Data records:
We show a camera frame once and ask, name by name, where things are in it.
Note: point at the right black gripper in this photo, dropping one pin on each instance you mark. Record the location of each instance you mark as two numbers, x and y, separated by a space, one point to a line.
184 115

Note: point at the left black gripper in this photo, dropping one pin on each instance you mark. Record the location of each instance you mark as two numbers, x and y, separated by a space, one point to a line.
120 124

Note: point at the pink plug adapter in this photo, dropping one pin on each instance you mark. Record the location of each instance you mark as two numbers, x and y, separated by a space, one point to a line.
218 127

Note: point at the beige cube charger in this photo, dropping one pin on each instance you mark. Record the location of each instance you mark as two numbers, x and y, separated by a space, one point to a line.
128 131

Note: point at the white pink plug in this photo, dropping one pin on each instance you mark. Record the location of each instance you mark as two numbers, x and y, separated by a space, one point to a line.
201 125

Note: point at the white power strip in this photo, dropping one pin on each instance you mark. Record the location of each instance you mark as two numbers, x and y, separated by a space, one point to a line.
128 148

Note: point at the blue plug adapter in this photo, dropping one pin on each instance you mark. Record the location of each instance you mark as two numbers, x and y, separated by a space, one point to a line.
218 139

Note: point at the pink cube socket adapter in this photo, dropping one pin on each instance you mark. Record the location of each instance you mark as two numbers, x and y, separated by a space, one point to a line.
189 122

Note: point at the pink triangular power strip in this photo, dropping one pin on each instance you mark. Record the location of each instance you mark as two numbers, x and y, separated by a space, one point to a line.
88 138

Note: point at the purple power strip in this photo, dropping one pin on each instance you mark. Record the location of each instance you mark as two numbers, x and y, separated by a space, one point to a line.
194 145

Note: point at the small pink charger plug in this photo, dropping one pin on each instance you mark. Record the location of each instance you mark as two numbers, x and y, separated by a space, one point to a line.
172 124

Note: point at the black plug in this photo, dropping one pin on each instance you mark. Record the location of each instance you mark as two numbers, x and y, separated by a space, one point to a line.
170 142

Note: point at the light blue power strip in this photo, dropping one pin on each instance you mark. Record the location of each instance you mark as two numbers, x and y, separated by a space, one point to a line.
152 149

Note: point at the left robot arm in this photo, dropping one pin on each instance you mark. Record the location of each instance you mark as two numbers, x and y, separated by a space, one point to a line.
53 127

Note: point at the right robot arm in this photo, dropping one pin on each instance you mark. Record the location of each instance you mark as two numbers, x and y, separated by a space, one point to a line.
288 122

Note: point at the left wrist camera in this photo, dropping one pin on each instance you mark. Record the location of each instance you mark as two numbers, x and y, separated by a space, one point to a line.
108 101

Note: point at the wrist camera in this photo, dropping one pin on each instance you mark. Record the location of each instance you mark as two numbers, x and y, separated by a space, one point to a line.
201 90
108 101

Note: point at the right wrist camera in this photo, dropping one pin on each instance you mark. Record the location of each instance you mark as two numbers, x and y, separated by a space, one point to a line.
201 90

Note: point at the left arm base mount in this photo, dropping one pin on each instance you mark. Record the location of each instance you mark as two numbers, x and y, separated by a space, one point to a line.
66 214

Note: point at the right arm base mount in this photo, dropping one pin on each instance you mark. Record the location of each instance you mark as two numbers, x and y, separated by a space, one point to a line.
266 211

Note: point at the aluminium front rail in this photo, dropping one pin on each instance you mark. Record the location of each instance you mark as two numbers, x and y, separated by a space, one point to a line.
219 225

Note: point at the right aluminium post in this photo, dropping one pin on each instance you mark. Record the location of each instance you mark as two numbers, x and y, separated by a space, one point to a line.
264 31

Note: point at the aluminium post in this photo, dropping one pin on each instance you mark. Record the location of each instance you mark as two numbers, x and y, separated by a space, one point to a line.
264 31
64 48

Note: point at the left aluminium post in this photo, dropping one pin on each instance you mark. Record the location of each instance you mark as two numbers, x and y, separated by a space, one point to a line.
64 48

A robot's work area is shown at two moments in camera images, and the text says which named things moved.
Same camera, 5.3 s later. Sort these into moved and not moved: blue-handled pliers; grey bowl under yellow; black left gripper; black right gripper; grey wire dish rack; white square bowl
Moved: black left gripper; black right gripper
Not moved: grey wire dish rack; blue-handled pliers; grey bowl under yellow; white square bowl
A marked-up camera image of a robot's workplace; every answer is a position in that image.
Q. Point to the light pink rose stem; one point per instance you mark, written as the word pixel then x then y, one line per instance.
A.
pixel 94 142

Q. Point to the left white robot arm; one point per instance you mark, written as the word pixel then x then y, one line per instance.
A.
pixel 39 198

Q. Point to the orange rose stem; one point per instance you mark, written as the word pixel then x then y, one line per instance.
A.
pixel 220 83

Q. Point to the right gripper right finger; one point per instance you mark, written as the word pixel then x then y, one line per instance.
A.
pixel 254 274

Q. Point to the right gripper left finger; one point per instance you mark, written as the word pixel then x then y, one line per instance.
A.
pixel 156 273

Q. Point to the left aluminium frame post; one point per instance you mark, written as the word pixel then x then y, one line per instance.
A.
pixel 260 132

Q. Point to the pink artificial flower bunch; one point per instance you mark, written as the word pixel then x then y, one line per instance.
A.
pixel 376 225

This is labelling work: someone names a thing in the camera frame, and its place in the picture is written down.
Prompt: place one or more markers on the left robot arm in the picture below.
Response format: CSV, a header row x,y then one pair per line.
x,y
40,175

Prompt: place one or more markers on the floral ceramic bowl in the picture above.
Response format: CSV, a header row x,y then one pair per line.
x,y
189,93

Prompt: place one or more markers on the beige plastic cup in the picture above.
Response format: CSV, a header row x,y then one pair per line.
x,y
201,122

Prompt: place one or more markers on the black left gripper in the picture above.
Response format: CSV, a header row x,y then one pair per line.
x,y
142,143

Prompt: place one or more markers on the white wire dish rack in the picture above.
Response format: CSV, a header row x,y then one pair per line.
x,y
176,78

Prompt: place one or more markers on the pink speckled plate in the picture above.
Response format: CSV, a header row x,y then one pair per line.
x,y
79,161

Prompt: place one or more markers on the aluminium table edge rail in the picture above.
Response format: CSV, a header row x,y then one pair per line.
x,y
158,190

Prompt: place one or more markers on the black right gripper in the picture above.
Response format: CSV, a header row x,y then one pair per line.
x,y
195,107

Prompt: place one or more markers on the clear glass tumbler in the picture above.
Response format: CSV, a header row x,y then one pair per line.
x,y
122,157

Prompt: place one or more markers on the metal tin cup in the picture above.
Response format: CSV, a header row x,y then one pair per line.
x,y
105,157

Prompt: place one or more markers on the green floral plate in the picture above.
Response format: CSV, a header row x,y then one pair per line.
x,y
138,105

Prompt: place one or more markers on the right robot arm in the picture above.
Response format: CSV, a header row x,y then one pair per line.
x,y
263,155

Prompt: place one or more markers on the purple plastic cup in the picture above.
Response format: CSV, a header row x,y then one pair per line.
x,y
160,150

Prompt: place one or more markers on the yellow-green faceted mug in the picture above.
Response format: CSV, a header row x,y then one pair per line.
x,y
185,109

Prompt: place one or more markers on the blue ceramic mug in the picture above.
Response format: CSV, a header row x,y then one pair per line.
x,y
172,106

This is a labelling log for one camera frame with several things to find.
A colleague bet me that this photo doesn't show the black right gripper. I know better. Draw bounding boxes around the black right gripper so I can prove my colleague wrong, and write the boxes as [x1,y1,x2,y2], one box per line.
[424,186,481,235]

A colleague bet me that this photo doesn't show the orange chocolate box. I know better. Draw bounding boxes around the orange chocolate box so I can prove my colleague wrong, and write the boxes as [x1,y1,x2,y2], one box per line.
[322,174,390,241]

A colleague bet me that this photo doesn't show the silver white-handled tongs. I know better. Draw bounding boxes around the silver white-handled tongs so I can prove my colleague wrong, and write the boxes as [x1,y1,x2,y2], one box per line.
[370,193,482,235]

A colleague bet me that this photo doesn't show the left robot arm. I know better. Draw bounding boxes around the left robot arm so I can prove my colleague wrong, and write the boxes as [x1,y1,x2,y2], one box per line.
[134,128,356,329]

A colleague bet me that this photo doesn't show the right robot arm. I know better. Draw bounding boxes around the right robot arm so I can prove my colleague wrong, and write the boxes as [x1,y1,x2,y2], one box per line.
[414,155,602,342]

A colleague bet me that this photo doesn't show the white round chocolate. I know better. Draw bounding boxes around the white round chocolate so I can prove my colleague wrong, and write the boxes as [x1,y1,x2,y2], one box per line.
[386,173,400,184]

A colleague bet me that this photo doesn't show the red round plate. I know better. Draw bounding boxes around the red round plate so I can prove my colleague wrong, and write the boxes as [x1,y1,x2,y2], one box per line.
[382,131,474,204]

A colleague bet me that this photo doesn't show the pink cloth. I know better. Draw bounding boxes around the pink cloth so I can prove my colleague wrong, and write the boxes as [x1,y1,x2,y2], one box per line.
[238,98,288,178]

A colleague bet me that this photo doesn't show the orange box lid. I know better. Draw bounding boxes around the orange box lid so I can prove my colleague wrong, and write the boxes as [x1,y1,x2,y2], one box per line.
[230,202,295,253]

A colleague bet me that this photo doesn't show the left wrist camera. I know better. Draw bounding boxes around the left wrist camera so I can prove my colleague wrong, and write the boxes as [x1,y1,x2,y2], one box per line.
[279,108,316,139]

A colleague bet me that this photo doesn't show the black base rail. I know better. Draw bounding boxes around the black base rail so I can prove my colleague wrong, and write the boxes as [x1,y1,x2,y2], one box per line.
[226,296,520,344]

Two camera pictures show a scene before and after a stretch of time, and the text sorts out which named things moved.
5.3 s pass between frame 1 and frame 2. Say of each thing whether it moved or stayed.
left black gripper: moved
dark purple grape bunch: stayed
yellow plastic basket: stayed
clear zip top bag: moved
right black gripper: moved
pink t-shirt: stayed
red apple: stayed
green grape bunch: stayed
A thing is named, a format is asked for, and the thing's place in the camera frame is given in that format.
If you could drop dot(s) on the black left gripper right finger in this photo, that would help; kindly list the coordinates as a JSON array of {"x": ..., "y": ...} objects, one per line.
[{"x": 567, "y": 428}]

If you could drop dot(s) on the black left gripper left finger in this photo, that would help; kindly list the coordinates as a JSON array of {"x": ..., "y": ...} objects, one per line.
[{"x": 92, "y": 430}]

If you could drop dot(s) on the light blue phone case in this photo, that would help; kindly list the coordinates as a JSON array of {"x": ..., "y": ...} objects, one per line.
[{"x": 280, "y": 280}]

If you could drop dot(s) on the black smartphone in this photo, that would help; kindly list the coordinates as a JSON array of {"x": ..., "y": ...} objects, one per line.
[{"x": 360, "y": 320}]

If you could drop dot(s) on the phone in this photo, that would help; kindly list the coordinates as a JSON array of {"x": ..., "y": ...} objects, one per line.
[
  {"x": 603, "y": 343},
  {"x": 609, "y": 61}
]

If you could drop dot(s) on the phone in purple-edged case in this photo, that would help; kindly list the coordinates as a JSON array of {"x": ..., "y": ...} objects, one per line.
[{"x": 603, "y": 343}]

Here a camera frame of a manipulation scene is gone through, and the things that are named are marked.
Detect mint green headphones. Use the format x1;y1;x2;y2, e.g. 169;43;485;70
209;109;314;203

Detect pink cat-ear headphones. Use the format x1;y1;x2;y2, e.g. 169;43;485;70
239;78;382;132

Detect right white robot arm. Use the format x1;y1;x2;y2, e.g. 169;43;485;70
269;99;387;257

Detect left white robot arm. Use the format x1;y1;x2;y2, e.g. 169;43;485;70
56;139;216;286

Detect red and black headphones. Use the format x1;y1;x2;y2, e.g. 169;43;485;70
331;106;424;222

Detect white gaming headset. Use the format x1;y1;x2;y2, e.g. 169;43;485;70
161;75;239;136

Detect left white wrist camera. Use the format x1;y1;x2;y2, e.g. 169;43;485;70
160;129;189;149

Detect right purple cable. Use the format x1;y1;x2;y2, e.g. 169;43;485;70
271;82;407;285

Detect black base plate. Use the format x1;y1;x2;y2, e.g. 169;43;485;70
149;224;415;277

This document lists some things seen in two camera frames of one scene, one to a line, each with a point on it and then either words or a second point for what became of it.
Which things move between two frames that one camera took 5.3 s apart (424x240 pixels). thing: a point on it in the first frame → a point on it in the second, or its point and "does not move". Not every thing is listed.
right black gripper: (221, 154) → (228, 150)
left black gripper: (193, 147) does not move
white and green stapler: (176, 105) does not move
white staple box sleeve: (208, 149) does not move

* _Work item_
A verbatim transcription is needed of the lines above, starting at the line with "Prompt: place one or more markers on the right" and ending at the line with "This is a labelling", both included, and of nothing else.

* _Answer for this exercise_
Prompt: place one or more markers on the right robot arm in the picture above.
Response format: CSV, a header row x,y then one pair per line.
x,y
263,155

Prompt: place one or more markers on the purple plastic cup in the picture above.
Response format: CSV, a header row x,y then one pair per line.
x,y
160,150

Prompt: place one or more markers on the yellow-green faceted mug in the picture above.
Response format: CSV, a header row x,y then one pair per line.
x,y
185,109

Prompt: place one or more markers on the blue ceramic mug in the picture above.
Response format: CSV, a header row x,y then one pair per line.
x,y
172,106

This is a labelling log for one camera frame with several things to find.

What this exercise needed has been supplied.